Now, we'll select the best features that have the highest correlation with the target 'Churn'.

In [None]:
features = ['International plan','Total charge','Customer service calls']
X_init = train3[features]
y = train3['Churn']
Xtest_init = test2[features]
ytest = test2['Churn']

In [None]:
X_init.head()

Here comes the scaling part...
The data range in 'Total charge' is higher that other features, so we'll scale it.


In [None]:
# mix-max scale the data between 0 and 1
X = minmax_scaling(X_init, columns = features)
Xtest = minmax_scaling(Xtest_init, columns = features)
Xtest

# Model Selection

Here comes the juicy part !
Now that our data is ready, lets build our model, but first we'll split X into training data(80%) and validation data(20%)

In [None]:
Xtrain,Xval,ytrain,yval = train_test_split(X,y,train_size=0.8)

In [None]:
Xtrain.shape

In [None]:
Xval.shape

In [None]:
ytrain.shape

In [None]:
yval.shape

We'll make a list of tuples.

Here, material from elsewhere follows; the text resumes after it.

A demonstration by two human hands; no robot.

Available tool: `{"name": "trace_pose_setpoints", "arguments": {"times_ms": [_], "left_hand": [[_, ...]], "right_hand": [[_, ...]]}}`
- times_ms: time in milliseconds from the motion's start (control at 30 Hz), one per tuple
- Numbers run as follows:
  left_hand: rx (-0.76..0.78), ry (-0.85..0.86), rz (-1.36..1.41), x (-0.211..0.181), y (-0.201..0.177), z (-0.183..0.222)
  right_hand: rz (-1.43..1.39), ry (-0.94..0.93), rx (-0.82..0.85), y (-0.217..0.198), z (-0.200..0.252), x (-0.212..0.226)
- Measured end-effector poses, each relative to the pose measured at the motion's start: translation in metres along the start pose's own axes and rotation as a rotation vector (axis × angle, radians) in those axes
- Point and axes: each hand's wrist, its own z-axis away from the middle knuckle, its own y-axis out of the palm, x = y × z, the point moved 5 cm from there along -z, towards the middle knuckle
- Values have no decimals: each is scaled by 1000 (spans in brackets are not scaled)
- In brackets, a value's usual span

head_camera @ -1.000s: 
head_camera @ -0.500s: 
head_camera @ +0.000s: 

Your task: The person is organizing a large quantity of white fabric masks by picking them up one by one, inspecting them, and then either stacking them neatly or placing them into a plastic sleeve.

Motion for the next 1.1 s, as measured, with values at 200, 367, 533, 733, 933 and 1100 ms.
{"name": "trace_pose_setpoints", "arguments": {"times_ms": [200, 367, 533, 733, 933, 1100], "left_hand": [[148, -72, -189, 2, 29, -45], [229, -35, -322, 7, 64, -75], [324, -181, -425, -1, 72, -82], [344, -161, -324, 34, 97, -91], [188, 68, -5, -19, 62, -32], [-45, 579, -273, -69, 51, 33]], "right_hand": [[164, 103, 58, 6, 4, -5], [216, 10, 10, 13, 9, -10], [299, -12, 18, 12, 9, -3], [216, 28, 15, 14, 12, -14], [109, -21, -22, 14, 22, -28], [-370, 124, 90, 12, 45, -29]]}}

Each tuple contains the model name and the model creation instance. Then, we'll use each model with cross validation technique k-folds to avoid over-fitting. The choice of the best model will depend on its score.

In [None]:
models = []
models.append(('LR', LogisticRegression()))
models.append(('LDA', LinearDiscriminantAnalysis()))
models.append(('KNN', KNeighborsClassifier()))
models.append(('CART', DecisionTreeClassifier()))
models.append(('RF', RandomForestClassifier()))
models.append(('NB', GaussianNB()))
models.append(('SVM', SVC()))
results = []
names = []
for name,model in models:
    kfold = model_selection.KFold(n_splits=10)
    cv_result = model_selection.cross_val_score(model,Xtrain,ytrain, cv = kfold, scoring = "accuracy")
    names.append(name)
    results.append(cv_result)
for i in range(len(names)):
    print(names[i],results[i].mean())

KNeighboursClassifier model has the highest score, hence it will be chosen. We'll choose the best n_neighbours parameter using Grid Search which is a class used to fine-tune your model to get the best results.

In [None]:
chosen_model = KNeighborsClassifier()
param = {'n_neighbors': [1,2,3,4,5,6,7]}
grid = GridSearchCV(estimator= chosen_model, param_grid=param, cv=5)
grid.fit(Xtrain,ytrain)
print(grid.best_params_)


In [None]:
best_model = KNeighborsClassifier(n_neighbors=5)
best_model.fit(Xtrain,ytrain)
pred_val = best_model.predict(Xval)
pred = best_model.predict(Xtest)

Let's evaluate our model:

In [None]:
print("Accuracy Score is:")
print(accuracy_score(ytest, pred))
print(accuracy_score(yval, pred_val))
print()

In [None]:
print("Classification Report:")
print(classification_report(ytest, pred))

In [None]:
conf = confusion_matrix(ytest,pred)
label = ["0","1"]
sns.heatmap(conf, annot=True, xticklabels=label, yticklabels=label)
plt.show()

# Customers Clustering

Telecom companies use recommendation engines to suggest the best packages for the clients based on their history. Customer clustering helps alot in segmentation of customers into groups of similarities. I'm not going to build a recommendation engine here, but rather I'll do the clustering.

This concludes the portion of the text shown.